• _WHAT IS BEING ASKED_
Going down the listing below, print exactly each line from the one with "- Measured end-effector" up to and including the one with "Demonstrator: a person", and skip the rest.

• _DATA BELOW_
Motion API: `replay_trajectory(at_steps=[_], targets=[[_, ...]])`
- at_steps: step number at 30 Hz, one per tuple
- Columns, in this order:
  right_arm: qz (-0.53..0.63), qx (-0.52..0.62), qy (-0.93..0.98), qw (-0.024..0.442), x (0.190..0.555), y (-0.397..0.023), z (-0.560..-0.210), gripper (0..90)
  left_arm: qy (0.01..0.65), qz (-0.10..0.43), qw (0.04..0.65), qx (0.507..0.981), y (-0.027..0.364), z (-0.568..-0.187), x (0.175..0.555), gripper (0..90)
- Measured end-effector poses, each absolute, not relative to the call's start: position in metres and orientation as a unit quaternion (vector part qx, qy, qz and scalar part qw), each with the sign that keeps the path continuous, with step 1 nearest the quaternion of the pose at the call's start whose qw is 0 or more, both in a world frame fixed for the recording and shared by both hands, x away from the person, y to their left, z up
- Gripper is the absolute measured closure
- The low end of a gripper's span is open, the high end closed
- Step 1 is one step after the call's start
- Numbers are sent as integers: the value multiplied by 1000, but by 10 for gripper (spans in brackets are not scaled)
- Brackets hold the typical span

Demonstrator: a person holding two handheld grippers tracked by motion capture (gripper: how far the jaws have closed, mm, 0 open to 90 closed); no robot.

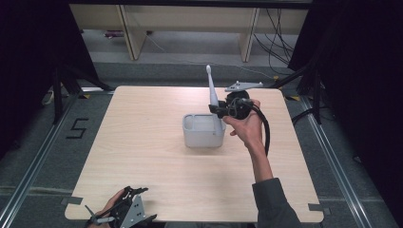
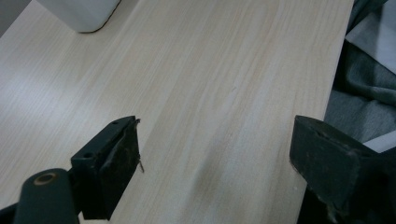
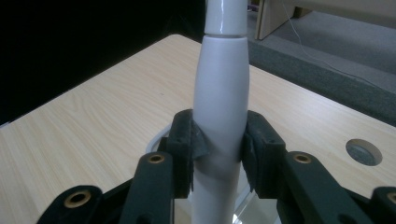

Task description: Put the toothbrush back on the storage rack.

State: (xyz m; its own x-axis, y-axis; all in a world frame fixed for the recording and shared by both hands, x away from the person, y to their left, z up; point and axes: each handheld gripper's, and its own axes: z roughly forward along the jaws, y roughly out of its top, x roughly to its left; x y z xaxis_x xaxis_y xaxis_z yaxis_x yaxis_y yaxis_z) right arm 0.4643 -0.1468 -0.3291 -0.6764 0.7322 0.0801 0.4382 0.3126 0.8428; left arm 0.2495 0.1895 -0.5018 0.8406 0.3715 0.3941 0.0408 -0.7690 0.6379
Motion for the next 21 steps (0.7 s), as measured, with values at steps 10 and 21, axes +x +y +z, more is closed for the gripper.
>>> replay_trajectory(at_steps=[10,21], targets=[[462,367,790,168,481,-136,-329,670,115,259,321,904,190,-502,250,156],[463,370,787,171,495,-124,-331,670,114,256,313,907,191,-501,250,156]])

• _RESPONSE BOX_
- Measured end-effector poses, each absolute, not relative to the call's start: position in metres and orientation as a unit quaternion (vector part qx, qy, qz and scalar part qw), each with the sign that keeps the path continuous, with step 1 nearest the quaternion of the pose at the call's start whose qw is 0 or more, both in a world frame fixed for the recording and shared by both hands, x away from the person, y to their left, z up
- Gripper is the absolute measured closure
- The low end of a gripper's span is open, the high end closed
- Step 1 is one step after the call's start
- Numbers are sent as integers: the value multiplied by 1000, but by 10 for gripper (spans in brackets are not scaled)
- Brackets hold the typical span

Demonstrator: a person holding two handheld grippers tracked by motion capture (gripper: how far the jaws have closed, mm, 0 open to 90 closed); no robot.

The response to this exercise is now finished.